Required work
Transcribe exactly every line from the one containing "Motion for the" down to the final line of the listing below, including both, and leave out the rest.

Data

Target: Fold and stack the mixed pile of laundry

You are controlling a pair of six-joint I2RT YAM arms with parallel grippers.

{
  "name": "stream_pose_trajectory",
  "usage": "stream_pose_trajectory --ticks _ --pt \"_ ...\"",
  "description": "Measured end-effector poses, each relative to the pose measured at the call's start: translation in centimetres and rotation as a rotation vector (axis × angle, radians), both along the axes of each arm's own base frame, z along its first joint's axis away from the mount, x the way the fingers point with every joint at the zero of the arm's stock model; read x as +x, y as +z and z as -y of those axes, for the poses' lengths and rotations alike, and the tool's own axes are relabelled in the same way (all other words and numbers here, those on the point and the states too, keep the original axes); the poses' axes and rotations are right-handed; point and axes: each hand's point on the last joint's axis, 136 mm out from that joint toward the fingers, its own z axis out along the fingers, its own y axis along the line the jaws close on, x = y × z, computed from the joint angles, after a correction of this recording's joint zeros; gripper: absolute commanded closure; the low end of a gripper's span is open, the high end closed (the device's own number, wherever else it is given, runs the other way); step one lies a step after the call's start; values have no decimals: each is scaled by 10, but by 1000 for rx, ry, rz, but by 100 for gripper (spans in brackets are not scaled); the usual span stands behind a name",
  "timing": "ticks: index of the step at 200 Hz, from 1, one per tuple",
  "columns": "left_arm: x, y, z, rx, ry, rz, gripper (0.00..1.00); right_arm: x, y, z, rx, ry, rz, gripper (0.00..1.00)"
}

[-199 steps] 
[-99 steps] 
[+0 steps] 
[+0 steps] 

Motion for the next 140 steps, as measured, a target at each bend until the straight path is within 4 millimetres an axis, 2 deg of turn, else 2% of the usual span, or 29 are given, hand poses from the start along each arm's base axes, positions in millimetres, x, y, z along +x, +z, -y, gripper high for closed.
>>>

Task solution
Motion for the next 140 steps, as measured, a target at each bend until the straight path is within 4 millimetres an axis, 2 deg of turn, else 2% of the usual span, or 29 are given, hand poses from the start along each arm's base axes, positions in millimetres, x, y, z along +x, +z, -y, gripper high for closed.
>>>

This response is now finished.